• _What you are asked to do_: Both ends included, restate word for word the lines from the first line of the listing through the line containing "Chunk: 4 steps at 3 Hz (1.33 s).". Leave the pictures out.

• _Records shown_:

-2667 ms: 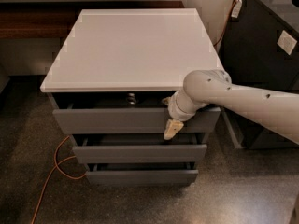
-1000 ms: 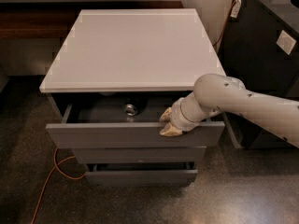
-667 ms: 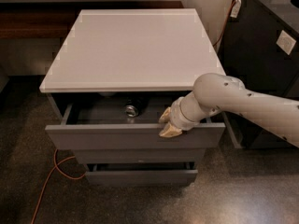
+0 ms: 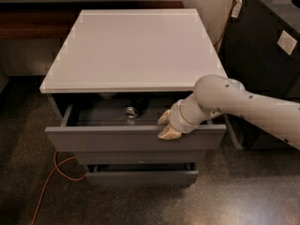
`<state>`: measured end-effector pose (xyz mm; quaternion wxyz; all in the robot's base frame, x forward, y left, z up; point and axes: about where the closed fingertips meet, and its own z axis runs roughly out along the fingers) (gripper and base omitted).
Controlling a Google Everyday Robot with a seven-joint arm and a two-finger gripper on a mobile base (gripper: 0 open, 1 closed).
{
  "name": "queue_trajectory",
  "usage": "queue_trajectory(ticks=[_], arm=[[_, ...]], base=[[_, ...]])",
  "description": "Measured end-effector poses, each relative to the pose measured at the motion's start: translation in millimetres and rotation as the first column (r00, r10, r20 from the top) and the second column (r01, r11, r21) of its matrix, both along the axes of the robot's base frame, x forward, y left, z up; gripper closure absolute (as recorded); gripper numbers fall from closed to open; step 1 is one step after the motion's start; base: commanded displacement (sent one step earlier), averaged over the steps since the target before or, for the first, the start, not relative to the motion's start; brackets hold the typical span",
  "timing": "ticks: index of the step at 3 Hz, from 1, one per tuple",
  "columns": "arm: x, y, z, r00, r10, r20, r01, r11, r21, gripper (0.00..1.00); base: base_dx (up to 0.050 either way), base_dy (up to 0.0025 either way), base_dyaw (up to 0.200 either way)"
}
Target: Pick pepsi can from top drawer and place on counter
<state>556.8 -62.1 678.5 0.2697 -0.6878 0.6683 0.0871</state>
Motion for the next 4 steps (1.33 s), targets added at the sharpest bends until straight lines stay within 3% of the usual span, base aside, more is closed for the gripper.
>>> queue_trajectory(ticks=[4], arm=[[-25, 14, 4, 0.9993, 0.002, -0.037, 0.0, 0.999, 0.052, 1.0]], base=[[0.0, 0.0, 0.0]])
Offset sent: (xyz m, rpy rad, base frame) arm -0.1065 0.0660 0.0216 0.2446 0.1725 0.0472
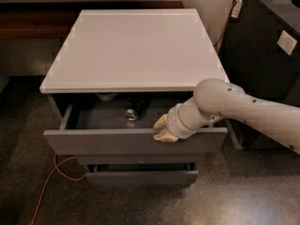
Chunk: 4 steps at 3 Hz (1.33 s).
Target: Pick pepsi can from top drawer and place on counter
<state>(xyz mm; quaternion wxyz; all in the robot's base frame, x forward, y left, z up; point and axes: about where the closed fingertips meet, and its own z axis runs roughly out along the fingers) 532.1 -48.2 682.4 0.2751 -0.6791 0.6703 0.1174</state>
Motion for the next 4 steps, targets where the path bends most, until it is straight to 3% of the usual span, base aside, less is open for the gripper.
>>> queue_trajectory(ticks=[4], arm=[[-5.9, 2.1, -1.3, 0.9999, 0.013, -0.006, -0.013, 1.0, 0.001, 1.0]], base=[[0.0, 0.0, 0.0]])
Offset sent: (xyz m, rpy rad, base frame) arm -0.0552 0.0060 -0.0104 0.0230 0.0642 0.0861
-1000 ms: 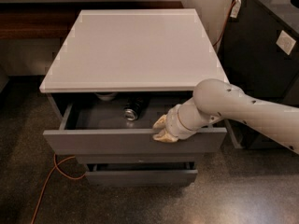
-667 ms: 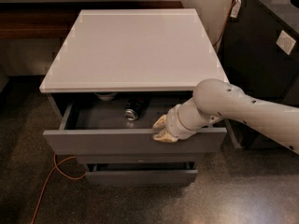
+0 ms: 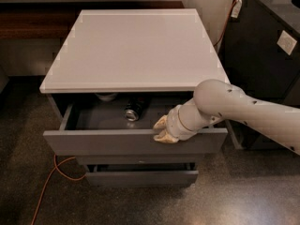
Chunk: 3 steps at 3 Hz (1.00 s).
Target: Pick pepsi can from top drawer and place on counter
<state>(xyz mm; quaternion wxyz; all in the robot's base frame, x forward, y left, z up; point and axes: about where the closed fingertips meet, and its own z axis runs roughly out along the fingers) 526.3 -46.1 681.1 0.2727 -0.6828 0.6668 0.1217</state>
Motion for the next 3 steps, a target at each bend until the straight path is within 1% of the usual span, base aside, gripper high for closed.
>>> queue_trajectory(ticks=[1, 2, 3], arm=[[-0.1, 0.0, 0.0, 1.0, 0.0, 0.0, 0.0, 1.0, 0.0, 0.79], [-0.2, 0.0, -0.1, 1.0, 0.0, 0.0, 0.0, 1.0, 0.0, 0.48], [-0.2, 0.0, -0.1, 1.0, 0.0, 0.0, 0.0, 1.0, 0.0, 0.26]], base=[[0.0, 0.0, 0.0], [0.0, 0.0, 0.0], [0.0, 0.0, 0.0]])
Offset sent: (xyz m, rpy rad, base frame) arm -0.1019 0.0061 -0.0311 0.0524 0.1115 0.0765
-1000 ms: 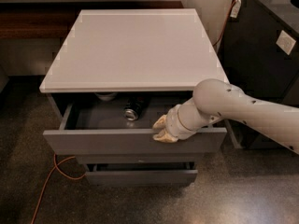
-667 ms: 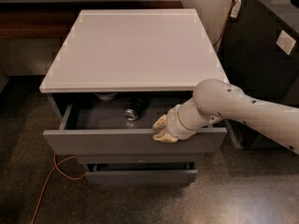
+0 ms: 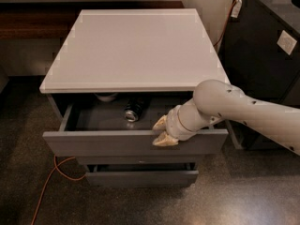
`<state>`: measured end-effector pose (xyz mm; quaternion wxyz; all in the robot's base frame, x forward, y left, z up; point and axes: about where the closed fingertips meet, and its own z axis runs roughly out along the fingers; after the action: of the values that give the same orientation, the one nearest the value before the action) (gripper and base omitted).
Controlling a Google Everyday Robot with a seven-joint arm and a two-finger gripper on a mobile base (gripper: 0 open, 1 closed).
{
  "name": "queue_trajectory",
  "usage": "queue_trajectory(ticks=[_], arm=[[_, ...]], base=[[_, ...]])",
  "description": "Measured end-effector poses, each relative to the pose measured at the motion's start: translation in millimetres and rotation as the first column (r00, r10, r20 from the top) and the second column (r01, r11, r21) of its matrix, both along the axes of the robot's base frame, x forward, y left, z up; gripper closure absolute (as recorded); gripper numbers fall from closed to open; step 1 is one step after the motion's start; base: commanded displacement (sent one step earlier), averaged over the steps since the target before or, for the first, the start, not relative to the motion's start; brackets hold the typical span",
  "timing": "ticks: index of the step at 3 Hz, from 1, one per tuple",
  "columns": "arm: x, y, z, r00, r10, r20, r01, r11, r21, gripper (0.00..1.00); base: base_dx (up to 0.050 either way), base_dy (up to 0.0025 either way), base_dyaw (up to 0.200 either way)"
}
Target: Pick pepsi can from top drawer and place on counter
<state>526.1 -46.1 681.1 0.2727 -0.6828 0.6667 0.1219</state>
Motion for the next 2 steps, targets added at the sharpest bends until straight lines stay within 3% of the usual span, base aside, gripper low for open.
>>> queue_trajectory(ticks=[1, 2], arm=[[0, 0, 0, 1.0, 0.0, 0.0, 0.0, 1.0, 0.0, 0.02], [-20, 4, -10, 0.9988, 0.032, -0.038, -0.031, 0.999, 0.014, 0.0]], base=[[0.0, 0.0, 0.0], [0.0, 0.0, 0.0]])
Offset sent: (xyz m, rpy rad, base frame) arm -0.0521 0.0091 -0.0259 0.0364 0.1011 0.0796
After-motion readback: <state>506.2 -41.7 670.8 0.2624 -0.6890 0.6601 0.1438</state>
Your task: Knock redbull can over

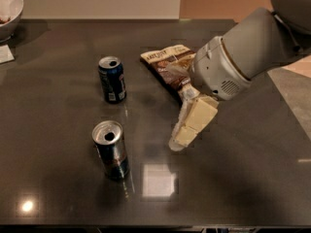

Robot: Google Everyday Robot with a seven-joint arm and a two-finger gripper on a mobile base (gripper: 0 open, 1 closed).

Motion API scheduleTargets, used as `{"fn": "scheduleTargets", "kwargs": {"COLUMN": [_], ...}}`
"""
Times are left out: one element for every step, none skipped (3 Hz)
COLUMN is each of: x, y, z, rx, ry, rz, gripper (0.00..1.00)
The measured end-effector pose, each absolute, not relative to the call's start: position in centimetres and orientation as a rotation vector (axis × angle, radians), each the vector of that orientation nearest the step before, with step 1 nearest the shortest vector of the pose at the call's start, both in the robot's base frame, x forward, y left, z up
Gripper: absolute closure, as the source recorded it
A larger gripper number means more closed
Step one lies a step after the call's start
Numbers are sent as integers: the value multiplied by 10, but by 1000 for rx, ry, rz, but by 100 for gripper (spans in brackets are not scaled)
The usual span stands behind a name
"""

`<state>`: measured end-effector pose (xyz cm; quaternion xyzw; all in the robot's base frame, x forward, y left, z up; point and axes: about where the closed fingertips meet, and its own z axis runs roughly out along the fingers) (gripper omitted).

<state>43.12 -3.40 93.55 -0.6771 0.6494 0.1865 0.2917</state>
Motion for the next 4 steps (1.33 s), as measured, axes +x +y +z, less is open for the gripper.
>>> {"fn": "scheduleTargets", "kwargs": {"x": [418,406,397,392], "y": [-13,4,19,35], "z": [924,917,914,911], "rx": [-1814,-1816,-1808,-1799], "ry": [1643,1569,1517,1485], "rz": [588,657,707,758], "gripper": [0,0,0,0]}}
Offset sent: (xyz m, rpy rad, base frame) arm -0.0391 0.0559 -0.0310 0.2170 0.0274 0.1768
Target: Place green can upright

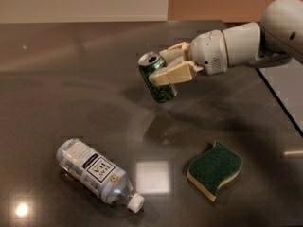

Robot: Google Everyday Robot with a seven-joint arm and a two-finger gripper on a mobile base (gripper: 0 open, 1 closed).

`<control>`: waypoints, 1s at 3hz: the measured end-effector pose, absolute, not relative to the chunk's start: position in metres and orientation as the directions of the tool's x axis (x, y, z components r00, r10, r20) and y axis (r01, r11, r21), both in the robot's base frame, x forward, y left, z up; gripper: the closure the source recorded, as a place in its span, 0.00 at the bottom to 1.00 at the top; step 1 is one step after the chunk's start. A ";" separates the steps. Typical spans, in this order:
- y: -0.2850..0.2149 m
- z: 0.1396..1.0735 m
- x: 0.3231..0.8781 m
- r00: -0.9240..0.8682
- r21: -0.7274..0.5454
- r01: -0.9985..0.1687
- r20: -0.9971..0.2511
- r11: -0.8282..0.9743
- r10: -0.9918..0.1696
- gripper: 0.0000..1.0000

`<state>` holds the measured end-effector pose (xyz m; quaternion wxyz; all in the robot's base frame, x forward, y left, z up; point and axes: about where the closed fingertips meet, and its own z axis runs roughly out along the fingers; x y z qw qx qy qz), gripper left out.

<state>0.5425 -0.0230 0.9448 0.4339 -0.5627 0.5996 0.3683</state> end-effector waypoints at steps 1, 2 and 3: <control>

• _Answer to this task_:
-2667 ms: 
-1000 ms: 
-667 ms: 
+0 ms: 
`<state>`: measured end-effector pose (xyz mm; quaternion wxyz; all in the robot's base frame, x forward, y left, z up; point and axes: about where the closed fingertips meet, and its own z axis runs roughly out along the fingers) (gripper and base omitted).
Controlling a Google Everyday Robot with a seven-joint arm and a two-finger gripper on a mobile base (gripper: 0 open, 1 closed).
{
  "name": "queue_trajectory",
  "usage": "queue_trajectory(ticks=[_], arm=[[_, ...]], base=[[_, ...]])",
  "description": "Measured end-effector poses, each relative to the pose measured at the motion's start: translation in millimetres and rotation as the first column (r00, r10, r20 from the top) and the second column (r01, r11, r21) of its matrix, both along the axes of the robot's base frame, x forward, y left, z up; gripper closure absolute (as recorded); gripper numbers fall from closed to open; step 1 is one step after the motion's start; base: commanded displacement (sent one step earlier), averaged over the steps since the target before or, for the first, the start, not relative to the motion's start; brackets hold the typical span",
  "timing": "ticks: index of the step at 3 Hz, from 1, one per tuple",
  "columns": "arm: x, y, z, r00, r10, r20, r01, r11, r21, gripper (0.00..1.00); base: base_dx (up to 0.050 either way), base_dy (up to 0.0025 either way), base_dyaw (up to 0.200 either way)"
}
Target: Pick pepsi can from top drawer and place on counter
<state>556.8 -62.1 678.5 0.2697 -0.6878 0.6683 0.0871</state>
Motion for the next 4 steps (1.33 s), targets added at the sharpest bends until straight lines stay within 3% of the usual span, base aside, more is closed for the gripper.
>>> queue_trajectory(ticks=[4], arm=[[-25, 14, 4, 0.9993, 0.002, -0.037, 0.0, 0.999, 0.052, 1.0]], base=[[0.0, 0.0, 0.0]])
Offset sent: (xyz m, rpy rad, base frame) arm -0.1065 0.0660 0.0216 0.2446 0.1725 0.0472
Chunk: 4 steps at 3 Hz (1.33 s).

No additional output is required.